There is one common thread among these events though, and that is complacency. A reduced number of fires over the decades has led the public and policymakers to believe that fire is no longer a significant risk and that tragedies on such a scale can’t happen in their communities – until they do. Whether in urban areas, rural communities, or neighborhoods in the path of wildfires, fire continues to aggressively claim lives and property. It is time to embrace and employ essential aspects of the safety ecosystem, policies, and practices that we know work: use and enforcement of the latest codes and standards, ensuring first responders have the resources needed for their all-hazards role, and making sure that the public knows what to do before and during emergencies to protect themselves, their families, and their property. All these objectives are attainable, and all of them are essential if we hope to prevent the kind of safety-culture failures that we see over and over again.

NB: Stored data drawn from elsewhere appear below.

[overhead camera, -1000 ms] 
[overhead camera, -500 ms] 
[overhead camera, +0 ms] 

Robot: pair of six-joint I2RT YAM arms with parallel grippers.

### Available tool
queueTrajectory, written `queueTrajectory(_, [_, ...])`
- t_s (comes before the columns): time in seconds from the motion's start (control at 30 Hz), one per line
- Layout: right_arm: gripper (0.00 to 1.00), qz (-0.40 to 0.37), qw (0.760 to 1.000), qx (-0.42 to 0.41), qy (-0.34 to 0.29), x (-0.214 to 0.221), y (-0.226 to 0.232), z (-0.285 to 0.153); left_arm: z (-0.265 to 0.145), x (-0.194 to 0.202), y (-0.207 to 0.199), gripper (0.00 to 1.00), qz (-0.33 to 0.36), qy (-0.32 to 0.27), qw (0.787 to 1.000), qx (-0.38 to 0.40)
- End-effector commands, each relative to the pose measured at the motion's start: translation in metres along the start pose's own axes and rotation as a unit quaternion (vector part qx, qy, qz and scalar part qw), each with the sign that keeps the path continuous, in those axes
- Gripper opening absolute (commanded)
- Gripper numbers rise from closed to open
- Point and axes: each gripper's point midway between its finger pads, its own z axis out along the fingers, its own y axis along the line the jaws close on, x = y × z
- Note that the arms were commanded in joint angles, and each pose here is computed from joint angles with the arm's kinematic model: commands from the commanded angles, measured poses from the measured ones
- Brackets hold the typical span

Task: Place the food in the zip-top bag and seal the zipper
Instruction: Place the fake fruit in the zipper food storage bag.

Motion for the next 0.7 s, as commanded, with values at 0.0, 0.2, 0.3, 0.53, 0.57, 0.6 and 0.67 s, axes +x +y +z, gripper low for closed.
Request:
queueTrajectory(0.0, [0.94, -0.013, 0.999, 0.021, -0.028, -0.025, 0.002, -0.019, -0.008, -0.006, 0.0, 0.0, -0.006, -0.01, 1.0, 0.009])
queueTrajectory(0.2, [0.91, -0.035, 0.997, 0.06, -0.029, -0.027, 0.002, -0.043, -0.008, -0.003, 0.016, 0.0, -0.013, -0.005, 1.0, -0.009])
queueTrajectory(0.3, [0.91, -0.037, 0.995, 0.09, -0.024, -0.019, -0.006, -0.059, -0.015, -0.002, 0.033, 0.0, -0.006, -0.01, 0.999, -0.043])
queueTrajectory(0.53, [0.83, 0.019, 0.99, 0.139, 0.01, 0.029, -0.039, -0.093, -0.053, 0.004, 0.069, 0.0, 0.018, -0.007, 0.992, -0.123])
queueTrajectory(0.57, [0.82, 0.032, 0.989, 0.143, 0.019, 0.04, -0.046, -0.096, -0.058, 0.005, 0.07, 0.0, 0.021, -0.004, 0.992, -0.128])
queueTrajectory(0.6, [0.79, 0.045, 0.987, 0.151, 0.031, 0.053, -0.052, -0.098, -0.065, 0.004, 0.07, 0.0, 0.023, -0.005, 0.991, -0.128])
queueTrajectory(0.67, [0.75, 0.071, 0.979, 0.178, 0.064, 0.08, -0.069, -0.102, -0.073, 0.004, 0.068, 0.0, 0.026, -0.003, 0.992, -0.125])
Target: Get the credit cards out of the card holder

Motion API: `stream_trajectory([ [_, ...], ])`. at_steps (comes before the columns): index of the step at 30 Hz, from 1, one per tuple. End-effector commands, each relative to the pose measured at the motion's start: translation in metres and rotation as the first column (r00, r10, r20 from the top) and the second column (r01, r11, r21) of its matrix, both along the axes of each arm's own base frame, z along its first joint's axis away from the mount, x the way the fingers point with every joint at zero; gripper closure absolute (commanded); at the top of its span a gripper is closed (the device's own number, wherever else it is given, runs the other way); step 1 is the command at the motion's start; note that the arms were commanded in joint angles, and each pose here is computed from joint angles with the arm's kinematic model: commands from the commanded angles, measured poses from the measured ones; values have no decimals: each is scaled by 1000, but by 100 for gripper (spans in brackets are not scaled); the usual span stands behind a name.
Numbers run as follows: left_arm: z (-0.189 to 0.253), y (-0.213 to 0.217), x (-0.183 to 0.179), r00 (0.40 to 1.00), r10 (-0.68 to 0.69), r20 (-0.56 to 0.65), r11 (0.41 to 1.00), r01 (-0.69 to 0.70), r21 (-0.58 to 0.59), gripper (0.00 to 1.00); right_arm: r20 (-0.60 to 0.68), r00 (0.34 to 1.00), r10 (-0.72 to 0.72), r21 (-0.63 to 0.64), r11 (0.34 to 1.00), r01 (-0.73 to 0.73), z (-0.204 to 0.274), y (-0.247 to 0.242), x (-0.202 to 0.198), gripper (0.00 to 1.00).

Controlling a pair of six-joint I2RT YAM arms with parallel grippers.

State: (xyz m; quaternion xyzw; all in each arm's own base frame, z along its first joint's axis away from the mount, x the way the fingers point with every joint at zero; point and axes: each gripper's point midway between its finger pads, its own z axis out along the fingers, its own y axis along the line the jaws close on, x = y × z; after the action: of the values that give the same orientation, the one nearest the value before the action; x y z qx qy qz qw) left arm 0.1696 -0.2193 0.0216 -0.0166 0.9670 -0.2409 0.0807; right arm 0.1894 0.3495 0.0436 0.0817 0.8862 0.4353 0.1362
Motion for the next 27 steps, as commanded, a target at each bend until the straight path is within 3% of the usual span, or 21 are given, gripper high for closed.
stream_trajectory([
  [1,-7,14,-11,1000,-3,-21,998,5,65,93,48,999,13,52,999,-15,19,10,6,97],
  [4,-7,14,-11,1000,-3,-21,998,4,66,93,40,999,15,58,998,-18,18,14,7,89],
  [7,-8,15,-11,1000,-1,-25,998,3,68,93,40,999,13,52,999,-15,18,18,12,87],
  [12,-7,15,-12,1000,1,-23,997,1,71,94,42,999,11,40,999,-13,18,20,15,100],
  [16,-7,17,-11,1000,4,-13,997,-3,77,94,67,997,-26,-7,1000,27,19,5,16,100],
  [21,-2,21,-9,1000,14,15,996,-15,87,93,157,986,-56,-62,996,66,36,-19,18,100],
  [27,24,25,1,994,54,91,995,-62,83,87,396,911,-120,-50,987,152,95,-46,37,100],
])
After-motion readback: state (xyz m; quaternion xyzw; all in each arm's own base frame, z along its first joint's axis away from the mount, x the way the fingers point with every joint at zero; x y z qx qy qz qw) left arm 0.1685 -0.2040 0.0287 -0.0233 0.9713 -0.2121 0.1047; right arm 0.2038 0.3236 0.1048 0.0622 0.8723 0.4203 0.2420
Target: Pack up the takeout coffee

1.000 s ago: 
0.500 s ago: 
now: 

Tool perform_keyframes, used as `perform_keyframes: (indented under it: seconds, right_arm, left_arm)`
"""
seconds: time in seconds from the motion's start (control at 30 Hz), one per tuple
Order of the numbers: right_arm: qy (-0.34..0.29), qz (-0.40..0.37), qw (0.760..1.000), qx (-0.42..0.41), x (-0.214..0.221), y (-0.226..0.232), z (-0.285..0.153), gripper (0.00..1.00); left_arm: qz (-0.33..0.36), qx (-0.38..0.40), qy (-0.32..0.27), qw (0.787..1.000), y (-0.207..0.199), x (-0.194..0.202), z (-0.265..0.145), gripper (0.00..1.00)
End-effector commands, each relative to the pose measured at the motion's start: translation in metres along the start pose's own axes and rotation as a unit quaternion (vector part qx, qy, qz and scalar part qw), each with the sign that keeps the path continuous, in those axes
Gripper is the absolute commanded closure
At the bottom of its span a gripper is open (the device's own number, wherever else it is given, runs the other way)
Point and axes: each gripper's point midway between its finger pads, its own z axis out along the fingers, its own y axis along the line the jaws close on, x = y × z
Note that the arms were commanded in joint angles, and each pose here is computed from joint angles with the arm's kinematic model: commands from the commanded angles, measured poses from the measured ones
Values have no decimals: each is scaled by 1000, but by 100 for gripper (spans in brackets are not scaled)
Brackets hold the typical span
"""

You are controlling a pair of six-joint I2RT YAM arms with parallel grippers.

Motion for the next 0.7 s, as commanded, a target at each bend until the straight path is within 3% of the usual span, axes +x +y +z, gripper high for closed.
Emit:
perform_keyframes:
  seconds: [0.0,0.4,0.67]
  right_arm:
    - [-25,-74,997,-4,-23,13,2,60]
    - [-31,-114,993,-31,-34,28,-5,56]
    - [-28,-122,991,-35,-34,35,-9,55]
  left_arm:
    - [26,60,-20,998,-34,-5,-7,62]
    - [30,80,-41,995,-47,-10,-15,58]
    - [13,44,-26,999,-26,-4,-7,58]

January’s tragic, high-profile fires are our latest wake-up calls. It’s time for us to shrug off our dangerous complacency and take steps to advance safety. An instructive, inclusive framework like the NFPA Fire & Life Safety Ecosystem can help us not just conceptualize a holistic approach to safety, but also determine the steps we can take to create the specific processes and partnerships that can make it a reality.

If we don’t proactively and prescriptively take steps to change the narrative now and moving forward, we shouldn’t be surprised at the news of yet another tragedy that could have been prevented.

Jim Pauley is the president and chief executive officer of the National Fire Protection Association (NFPA), a global self-funded nonprofit organization devoted to eliminating death, injury, property, and economic loss due to fire, electrical, and related hazards. Prior to joining NFPA, Pauley concluded a 30-year career in the electrical and energy industry, where he most recently served as senior vice president, external affairs and government relations for Schneider Electric. Pauley serves as the chair of the Board of Trustees for the Fire Protection Research Foundation, the research affiliate of NFPA. He has also served in several past leadership positions including chair of the board for the American National Standards Institute (ANSI).